This study challenges that demand. They found that the group admitted to the noncardiology service did just as well in all outcome measures (recommended therapies, ED revisits and rehospitalizations, functional status, and adverse cardiovascular events). The only difference was that the cardiology group were much more (2-4 times) likely to undergo evaluation for ischemic heart disease.
So for more worry, more money and more tests, the outcome was the same.
But the best part of this study ("best" as in the punchline of this joke), like most studies, is the exclusions. Anyone who presented to the ED with symptoms that sounded cardiac was initially considered. But they excluded anyone with a known non-cardiac condition (which included panic attacks among others), with inability to give informed consent, who left the ED prior to enrollment, or was medically unstable, or had trauma, or was unreachable at follow-up. 2,817 were excluded and only 544 were included, for a Terrell's ratio of 1:6. For every six patients that were considered for the study, only one was eligible.

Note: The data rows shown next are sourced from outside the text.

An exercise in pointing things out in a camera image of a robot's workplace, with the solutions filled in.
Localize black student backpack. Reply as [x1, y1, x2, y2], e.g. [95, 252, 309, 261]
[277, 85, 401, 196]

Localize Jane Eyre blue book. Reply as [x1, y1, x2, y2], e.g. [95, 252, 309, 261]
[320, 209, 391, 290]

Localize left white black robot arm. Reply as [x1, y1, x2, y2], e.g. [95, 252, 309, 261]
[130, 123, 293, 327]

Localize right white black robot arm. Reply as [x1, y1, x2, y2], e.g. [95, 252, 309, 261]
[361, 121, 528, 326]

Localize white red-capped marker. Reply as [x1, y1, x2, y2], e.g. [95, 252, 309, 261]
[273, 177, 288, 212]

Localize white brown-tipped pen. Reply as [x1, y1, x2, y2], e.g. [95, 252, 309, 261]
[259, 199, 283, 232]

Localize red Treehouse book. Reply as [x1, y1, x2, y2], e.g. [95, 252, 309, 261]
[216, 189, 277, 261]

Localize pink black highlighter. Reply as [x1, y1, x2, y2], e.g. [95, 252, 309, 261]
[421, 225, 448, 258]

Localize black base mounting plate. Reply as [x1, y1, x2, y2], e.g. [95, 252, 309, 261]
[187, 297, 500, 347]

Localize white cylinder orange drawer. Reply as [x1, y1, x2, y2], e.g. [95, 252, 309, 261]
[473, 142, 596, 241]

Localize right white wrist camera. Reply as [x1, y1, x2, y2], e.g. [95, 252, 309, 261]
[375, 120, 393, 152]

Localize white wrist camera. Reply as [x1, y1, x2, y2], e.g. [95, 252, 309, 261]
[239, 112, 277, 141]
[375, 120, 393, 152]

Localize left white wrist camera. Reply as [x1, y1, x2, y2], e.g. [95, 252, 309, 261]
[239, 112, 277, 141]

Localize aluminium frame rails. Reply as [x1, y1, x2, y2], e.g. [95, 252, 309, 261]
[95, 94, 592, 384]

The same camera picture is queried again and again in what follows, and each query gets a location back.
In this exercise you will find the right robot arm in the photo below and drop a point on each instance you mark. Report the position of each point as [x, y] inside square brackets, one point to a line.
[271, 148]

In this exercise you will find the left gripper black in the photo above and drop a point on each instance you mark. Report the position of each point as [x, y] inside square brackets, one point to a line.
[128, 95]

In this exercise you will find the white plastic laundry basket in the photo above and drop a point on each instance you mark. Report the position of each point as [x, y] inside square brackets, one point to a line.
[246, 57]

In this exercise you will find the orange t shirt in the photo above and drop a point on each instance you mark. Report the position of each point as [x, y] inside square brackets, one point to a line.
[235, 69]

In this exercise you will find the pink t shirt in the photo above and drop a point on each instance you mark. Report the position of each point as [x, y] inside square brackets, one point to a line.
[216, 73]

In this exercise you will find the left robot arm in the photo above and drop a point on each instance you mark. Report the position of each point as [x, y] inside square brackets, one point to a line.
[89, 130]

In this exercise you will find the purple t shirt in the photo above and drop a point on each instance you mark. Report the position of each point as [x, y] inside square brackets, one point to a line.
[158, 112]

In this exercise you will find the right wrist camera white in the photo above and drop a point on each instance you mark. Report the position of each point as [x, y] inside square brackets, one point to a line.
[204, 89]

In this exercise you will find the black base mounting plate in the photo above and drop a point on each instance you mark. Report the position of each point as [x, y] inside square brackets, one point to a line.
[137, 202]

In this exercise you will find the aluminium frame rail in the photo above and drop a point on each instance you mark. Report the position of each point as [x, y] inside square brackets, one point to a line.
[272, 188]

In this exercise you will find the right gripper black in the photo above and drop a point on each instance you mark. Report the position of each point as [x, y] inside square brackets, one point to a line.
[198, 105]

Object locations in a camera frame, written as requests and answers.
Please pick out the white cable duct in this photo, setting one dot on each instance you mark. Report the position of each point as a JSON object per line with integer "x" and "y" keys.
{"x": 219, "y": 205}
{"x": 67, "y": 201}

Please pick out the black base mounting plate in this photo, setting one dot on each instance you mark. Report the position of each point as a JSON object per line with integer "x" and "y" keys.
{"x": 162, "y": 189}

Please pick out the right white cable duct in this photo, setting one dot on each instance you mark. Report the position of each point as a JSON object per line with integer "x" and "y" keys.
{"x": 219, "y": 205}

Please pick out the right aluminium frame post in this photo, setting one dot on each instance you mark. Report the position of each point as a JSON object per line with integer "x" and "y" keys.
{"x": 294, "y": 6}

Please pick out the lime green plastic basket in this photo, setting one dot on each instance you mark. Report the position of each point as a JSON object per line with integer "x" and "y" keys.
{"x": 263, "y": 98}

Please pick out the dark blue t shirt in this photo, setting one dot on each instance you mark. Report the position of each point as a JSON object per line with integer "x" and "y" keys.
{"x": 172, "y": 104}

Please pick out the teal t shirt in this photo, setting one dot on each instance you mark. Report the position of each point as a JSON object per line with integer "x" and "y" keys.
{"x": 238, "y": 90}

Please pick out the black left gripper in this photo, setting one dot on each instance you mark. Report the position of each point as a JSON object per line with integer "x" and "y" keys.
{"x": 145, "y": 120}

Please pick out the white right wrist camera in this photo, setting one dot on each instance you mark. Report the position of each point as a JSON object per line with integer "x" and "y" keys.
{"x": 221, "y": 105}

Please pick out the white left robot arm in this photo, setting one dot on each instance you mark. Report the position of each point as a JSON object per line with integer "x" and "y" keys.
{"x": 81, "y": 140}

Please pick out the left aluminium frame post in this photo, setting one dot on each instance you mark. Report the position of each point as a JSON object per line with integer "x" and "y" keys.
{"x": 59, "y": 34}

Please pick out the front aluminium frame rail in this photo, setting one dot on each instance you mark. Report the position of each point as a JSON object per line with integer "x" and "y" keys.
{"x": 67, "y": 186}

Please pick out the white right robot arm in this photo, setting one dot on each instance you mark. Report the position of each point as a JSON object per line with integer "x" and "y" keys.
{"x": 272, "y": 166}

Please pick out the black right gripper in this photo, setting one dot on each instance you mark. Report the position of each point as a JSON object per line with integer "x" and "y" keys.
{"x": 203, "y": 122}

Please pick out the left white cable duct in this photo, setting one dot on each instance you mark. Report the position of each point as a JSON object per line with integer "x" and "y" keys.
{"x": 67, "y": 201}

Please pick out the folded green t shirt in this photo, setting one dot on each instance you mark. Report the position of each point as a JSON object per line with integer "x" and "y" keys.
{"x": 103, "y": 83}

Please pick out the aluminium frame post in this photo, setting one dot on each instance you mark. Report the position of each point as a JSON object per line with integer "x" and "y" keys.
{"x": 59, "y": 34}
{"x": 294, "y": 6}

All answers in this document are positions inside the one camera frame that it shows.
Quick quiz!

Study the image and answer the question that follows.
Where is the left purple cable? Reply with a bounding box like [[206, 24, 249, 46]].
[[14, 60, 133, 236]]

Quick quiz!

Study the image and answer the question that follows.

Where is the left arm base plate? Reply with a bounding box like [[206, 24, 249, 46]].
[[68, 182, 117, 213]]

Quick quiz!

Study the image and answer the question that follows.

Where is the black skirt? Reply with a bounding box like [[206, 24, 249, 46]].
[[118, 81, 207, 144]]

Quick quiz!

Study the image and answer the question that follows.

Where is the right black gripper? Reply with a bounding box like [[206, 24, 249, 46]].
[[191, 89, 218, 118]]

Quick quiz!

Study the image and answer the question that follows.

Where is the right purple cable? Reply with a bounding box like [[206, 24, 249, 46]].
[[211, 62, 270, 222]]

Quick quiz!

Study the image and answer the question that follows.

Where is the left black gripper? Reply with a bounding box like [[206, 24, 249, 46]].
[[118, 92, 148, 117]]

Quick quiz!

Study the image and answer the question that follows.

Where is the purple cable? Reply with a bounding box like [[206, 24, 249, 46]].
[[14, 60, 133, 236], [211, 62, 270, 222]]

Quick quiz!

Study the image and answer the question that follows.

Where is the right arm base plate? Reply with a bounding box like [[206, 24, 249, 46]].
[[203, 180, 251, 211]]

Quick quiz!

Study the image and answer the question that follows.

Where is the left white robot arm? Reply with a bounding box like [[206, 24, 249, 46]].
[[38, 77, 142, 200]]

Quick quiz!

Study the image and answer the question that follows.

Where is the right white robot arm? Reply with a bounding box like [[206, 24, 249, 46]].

So although this study confirms common sense, and confirms my studied opinion of the (lack of) value of cardiac interventions (which I am reviewing in tedious detail currently), it still falls prey to the common pitfall of the modern scientific medicine -- it does not deal with reality. By eliminating the majority of patients from the study, it purports to narrow the scientific question and isolate the one factor that they wish to study. But ironically, it simultaneously makes the results irrelevant to the population in question.